In early 2021, Dr. Michael Ombrello, an investigator at the National Institutes of Health, received a message from doctors at Yale about a patient with a novel genetic mutation—the first of its kind ever seen. A specialist in rare inflammatory and immune disorders, Ombrello was concerned by what first-round genetic tests showed: a disabling mutation in a gene, known as PLCG2, that’s crucial for proper immune functioning. It was hard to discern how the patient, a forty-eightyear-old woman, had survived for so long without serious infections. Even more puzzling was the sudden onset of severe joint pain and swelling she was experiencing after years of excellent health. He decided to bring her to the N.I.H. campus, in Bethesda, Maryland, to study her case first hand.
That’s how I ended up as a patient in his clinic on a sweet, warming day in April, 2021, just as the cherry blossoms in the Washington area were in full bloom. As a historian and a biographer, I am used to conducting research, examining other people’s lives in search of patterns and insights. That spring, I became the research subject.
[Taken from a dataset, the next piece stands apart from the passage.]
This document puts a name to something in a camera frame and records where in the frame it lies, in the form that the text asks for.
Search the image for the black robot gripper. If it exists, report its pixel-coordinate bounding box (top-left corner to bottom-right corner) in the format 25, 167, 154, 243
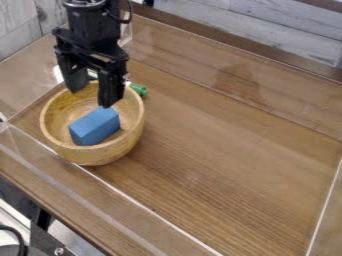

At the N.I.H., Ombrello’s team took twenty-one vials of my blood and stored a few of them in liquid nitrogen for future use. Scientists outside the N.I.H. began to study me, too. In the past few years, my case has been examined by specialists at Yale, Harvard, Columbia, and the University of Pennsylvania—by immunologists, rheumatologists, dermatologists, pulmonologists, and experts in infectious disease. It has been debated at hospital grand rounds and global medical conferences, and in high-powered conference calls. There are PowerPoint decks about it.
This story is from the January 30, 2023 edition of The New Yorker.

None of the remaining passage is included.